+++ EXTRACTED INFORMATION +++

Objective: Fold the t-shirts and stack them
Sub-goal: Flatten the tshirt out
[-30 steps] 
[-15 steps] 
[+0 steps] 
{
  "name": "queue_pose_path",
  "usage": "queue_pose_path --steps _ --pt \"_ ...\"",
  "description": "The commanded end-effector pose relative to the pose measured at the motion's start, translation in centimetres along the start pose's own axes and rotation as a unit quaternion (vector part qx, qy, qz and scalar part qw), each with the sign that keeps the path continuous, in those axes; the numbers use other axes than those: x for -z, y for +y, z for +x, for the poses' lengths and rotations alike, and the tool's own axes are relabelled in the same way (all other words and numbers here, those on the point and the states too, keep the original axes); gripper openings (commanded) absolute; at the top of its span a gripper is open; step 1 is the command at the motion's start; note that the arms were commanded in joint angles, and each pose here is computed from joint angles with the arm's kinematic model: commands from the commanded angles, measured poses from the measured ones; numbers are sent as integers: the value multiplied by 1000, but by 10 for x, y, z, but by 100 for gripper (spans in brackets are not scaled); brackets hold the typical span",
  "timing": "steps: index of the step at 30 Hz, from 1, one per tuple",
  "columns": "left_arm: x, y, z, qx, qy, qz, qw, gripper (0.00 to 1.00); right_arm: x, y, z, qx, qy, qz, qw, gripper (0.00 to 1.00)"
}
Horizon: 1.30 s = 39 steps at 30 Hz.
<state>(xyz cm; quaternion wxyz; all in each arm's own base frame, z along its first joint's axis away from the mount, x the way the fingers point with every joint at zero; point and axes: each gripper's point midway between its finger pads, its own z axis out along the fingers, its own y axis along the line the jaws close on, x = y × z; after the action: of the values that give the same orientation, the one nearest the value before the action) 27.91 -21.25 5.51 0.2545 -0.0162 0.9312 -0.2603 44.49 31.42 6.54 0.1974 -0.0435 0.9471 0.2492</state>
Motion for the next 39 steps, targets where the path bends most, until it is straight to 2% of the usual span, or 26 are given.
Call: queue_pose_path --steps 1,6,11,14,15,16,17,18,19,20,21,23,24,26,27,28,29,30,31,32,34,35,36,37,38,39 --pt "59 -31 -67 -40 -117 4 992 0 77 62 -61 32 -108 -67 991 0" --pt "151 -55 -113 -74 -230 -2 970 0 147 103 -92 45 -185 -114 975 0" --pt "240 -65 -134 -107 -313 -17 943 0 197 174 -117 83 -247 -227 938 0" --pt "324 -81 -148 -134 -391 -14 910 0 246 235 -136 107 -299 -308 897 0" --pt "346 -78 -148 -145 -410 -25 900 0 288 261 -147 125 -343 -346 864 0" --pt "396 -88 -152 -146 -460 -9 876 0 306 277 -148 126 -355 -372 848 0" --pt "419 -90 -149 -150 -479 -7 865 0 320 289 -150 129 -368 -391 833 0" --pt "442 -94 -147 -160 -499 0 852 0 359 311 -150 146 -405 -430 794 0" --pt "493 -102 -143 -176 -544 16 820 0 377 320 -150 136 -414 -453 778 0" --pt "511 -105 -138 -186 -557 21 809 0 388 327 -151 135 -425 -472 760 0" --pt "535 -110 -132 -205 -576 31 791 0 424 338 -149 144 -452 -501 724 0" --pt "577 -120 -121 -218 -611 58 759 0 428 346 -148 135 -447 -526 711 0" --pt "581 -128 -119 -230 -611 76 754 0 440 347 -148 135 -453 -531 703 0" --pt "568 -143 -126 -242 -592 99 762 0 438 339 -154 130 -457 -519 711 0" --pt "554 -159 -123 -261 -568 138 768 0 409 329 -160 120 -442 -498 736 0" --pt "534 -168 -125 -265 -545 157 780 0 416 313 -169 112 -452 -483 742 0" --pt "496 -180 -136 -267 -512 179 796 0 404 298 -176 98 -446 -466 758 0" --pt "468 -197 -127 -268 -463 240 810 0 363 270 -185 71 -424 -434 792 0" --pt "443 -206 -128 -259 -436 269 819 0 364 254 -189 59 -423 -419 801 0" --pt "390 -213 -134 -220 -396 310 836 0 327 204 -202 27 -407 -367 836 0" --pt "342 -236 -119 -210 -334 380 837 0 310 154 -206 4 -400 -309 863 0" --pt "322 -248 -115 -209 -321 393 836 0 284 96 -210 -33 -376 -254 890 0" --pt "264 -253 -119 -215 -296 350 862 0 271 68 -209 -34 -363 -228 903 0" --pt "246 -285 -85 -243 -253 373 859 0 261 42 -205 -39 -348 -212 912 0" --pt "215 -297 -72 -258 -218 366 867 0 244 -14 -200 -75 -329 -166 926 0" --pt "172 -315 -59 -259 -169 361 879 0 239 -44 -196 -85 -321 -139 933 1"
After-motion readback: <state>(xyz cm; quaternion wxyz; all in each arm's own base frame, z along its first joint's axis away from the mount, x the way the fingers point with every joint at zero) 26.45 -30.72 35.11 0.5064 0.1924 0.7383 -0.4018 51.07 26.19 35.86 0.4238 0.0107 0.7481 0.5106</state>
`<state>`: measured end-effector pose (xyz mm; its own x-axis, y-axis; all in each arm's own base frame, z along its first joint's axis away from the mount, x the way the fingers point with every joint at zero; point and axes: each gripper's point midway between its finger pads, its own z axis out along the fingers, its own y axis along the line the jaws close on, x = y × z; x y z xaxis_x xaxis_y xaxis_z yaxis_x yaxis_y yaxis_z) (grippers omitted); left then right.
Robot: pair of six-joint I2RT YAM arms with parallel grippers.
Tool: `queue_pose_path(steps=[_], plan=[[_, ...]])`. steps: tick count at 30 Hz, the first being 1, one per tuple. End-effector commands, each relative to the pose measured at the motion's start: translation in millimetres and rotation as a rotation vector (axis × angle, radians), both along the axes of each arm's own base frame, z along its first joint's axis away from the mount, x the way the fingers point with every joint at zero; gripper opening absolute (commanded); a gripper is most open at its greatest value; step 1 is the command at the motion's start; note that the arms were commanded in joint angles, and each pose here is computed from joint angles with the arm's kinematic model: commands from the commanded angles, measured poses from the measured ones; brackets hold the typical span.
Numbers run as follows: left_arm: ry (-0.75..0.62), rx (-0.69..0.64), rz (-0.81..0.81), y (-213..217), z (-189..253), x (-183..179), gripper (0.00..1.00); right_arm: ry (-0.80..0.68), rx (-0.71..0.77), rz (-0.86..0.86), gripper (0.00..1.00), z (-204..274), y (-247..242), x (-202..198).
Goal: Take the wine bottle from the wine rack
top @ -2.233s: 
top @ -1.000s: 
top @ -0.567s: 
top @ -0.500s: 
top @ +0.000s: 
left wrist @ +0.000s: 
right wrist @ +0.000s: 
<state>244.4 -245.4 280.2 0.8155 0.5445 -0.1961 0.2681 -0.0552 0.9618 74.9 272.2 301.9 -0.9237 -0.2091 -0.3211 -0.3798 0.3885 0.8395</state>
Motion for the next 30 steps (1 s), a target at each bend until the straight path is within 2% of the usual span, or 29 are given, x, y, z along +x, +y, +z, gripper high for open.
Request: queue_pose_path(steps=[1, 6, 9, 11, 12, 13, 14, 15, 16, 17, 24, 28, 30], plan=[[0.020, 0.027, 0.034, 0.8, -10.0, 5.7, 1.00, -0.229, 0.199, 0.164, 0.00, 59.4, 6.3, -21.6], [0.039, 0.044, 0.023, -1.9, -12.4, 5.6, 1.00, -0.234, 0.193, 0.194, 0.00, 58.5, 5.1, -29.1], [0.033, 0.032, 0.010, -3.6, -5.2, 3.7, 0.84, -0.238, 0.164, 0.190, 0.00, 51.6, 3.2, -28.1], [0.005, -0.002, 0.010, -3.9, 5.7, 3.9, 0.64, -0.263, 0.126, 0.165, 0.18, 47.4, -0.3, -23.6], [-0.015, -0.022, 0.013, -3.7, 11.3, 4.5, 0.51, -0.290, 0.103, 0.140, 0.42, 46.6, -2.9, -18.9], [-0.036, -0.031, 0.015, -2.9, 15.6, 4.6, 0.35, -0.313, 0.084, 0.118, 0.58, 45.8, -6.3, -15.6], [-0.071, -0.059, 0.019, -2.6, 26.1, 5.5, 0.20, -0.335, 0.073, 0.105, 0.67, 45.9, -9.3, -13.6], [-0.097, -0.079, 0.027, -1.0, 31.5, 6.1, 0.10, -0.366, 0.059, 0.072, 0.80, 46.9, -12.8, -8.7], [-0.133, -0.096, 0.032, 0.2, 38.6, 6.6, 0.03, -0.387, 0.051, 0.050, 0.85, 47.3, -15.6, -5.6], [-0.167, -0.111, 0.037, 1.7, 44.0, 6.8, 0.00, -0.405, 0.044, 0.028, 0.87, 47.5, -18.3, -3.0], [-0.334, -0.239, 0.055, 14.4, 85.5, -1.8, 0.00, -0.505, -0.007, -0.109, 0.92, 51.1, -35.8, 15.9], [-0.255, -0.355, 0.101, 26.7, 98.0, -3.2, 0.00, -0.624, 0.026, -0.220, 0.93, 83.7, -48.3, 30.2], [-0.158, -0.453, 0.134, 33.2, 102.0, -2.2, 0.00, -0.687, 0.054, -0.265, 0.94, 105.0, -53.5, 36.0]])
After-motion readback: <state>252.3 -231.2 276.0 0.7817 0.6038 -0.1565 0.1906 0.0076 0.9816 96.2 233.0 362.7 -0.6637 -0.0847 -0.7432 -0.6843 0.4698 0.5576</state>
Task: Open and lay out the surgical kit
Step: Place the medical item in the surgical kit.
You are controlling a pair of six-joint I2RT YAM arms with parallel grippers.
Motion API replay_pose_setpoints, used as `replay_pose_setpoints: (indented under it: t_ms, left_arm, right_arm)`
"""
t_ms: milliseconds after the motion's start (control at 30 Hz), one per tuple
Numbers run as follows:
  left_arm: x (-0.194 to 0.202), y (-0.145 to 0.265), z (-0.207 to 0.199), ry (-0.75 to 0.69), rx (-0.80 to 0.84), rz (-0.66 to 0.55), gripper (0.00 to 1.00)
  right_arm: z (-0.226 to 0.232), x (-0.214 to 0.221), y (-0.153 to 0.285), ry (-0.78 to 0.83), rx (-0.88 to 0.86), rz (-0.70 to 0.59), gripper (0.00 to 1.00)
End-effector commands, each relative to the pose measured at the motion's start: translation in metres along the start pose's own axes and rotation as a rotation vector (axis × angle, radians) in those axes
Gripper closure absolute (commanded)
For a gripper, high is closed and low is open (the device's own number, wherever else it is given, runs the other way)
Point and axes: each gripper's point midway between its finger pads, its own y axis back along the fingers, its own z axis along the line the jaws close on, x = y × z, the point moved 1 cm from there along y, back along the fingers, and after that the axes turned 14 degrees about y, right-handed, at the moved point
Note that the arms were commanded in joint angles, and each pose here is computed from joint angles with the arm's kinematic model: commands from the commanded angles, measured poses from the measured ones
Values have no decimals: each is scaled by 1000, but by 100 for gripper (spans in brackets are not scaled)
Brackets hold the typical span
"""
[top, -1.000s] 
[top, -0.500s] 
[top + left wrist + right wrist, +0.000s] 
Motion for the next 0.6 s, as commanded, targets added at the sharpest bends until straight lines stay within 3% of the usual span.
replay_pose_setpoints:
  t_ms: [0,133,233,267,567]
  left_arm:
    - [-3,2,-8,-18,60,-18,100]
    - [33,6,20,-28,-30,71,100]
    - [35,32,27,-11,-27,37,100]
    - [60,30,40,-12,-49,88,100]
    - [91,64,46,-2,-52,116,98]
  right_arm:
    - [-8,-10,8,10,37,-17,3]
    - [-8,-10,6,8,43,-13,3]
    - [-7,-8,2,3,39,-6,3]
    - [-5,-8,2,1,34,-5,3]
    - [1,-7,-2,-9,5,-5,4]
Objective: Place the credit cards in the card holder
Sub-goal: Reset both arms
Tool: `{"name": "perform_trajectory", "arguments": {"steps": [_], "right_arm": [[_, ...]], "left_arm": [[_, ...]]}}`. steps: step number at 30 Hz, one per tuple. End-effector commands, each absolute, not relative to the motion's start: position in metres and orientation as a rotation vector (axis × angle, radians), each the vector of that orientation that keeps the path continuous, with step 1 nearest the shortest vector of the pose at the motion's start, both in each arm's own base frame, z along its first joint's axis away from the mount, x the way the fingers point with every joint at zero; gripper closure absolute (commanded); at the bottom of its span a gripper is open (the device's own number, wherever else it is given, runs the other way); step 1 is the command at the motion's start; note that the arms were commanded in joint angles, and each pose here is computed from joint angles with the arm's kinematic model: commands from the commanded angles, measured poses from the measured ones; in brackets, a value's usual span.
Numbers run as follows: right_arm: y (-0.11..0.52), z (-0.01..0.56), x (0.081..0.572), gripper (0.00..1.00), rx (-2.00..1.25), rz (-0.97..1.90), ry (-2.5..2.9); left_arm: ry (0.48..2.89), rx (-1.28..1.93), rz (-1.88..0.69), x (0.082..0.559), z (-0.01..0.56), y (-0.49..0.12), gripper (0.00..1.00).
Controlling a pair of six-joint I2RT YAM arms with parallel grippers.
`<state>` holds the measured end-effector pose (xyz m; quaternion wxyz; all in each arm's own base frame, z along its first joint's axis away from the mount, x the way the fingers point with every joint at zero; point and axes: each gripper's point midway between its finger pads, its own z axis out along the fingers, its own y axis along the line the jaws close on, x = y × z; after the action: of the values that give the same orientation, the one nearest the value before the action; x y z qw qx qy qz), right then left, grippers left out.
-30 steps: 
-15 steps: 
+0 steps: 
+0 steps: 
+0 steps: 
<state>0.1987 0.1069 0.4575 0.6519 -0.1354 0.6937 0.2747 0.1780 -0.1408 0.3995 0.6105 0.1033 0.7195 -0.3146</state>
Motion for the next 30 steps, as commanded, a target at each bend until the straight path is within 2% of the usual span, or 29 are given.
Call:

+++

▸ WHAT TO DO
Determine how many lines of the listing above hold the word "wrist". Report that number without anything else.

▸ EXERCISE ANSWER
3